Publications
From 'Whoosh-Bonk' to Formula One Systems and Specialists
South Africans have excelled at the top echelons of automotive engineering, the world of Formula One, Le Mans sportscars, NASCAR and other divisions of motorsport. This exceptional design and engineering record reflects the solid base of car production in South Africa (today a 300,000-unit, $3 billion industry annually), and the long history of competitive motorsport in the Republic.
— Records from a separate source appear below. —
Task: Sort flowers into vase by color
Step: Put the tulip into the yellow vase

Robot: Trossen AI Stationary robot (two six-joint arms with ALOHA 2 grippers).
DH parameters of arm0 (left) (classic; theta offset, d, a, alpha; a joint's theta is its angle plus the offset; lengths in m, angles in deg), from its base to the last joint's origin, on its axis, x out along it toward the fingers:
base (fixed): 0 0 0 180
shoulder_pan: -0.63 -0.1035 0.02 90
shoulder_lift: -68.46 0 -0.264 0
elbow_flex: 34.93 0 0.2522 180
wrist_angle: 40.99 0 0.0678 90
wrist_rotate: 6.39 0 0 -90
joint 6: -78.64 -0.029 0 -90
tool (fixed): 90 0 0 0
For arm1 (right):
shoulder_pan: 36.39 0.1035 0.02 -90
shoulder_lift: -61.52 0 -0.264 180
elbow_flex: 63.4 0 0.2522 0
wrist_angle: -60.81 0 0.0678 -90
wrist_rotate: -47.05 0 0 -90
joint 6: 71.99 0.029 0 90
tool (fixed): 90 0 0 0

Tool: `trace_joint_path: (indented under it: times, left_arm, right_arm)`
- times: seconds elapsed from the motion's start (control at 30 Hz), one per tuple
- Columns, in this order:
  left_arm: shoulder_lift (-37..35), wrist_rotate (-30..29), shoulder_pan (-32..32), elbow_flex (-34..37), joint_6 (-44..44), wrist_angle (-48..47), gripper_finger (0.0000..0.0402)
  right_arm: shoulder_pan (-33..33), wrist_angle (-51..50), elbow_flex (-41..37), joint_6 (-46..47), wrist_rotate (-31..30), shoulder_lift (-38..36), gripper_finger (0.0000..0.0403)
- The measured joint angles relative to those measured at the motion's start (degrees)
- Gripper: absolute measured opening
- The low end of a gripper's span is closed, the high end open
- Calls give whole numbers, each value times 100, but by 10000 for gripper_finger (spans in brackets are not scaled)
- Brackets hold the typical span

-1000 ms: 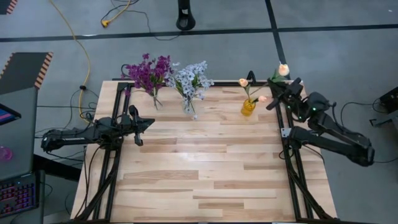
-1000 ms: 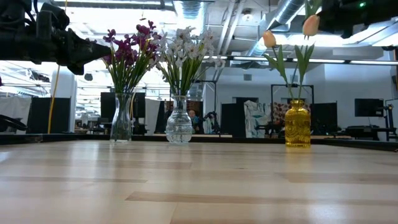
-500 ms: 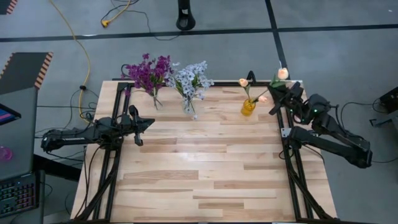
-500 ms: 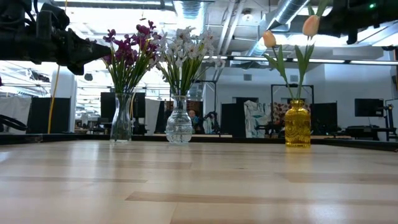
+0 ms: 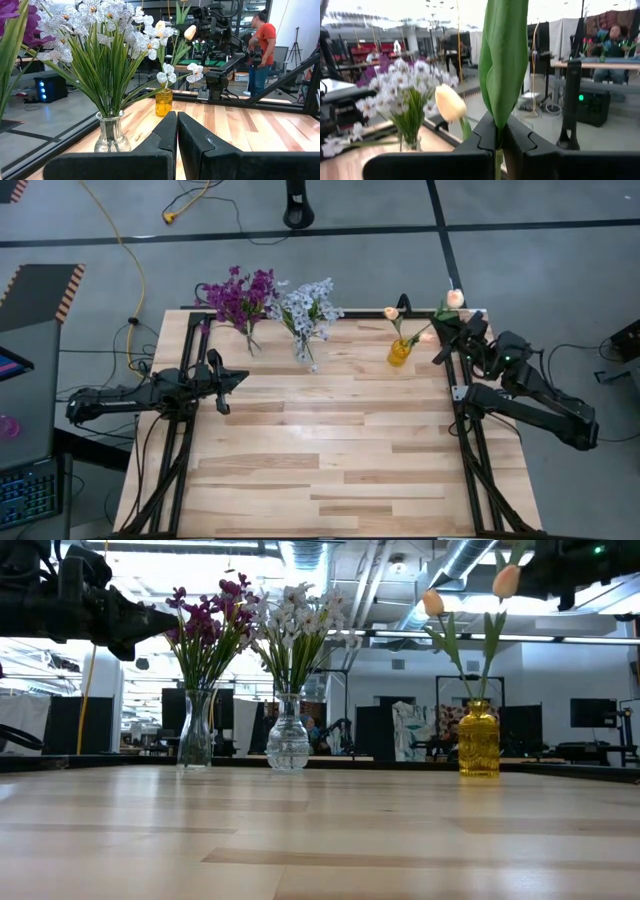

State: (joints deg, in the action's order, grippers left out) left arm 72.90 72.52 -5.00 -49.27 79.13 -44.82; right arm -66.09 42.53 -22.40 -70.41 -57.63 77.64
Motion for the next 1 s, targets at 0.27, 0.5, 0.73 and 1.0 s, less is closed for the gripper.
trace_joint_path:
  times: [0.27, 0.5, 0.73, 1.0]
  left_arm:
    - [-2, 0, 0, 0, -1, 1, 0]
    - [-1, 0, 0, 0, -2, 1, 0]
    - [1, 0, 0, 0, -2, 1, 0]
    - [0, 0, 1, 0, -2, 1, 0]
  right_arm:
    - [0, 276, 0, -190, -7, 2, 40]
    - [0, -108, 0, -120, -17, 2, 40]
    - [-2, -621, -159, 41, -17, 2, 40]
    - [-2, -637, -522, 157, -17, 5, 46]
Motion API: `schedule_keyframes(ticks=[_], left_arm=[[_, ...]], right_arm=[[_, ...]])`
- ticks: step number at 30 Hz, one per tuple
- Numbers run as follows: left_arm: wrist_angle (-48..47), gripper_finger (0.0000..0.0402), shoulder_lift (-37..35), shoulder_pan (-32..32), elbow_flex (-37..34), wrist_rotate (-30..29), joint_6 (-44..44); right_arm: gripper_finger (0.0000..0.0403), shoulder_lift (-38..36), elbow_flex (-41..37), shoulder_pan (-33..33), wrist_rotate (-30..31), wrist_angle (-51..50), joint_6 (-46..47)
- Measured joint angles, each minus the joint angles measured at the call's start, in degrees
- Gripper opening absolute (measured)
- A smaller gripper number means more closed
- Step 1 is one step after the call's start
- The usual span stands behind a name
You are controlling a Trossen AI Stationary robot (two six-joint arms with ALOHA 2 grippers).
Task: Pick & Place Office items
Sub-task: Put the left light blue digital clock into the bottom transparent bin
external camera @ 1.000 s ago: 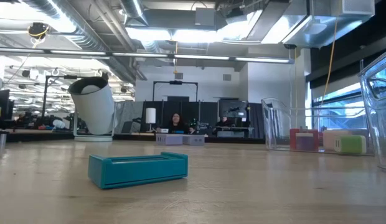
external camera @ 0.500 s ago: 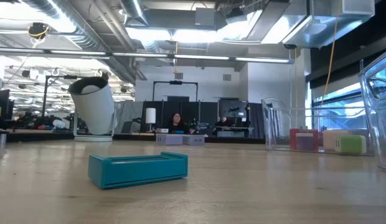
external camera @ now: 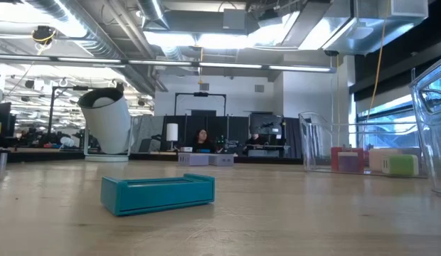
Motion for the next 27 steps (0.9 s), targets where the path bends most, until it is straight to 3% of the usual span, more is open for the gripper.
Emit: schedule_keyframes(ticks=[13,27], left_arm=[[1.7,0.0155,0.0,1.02,-0.02,-0.03,2.08],[1.77,0.0162,0.0,2.25,-0.04,2.14,2.35]], right_arm=[[0.0305,0.1,0.0,-1.7,-4.62,0.59,0.24],[0.0155,0.1,0.0,-1.72,-4.36,0.41,-1.37]])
Motorsport has become a global industry. In the United Kingdom, alone, the engineering side of Formula One turns over more than $6 billion, of which $4.3 billion is in exports, involving 4,500 mostly Small- and Medium-Size Enterprises and 38,500 jobs. The industry has been hailed by the House of Commons Business, Innovation and Skills Committee as a “crown jewel of UK manufacturing”. Can contemporary South Africa, like other countries across the continent, today compete with other nations in building such a high-tech engineering sector, offering relatively high-wage employment for South Africans, thereby leapfrogging stages of industrial development?
Employing motorsport as a case-study, and drawing on interviews with key individuals involved in this sector since the 1960s, this Discussion Paper argues that the world of automotive high-tech has changed considerably over the past five decades. No longer is it possible for a highly-innovative individual or entrepreneur alone to succeed.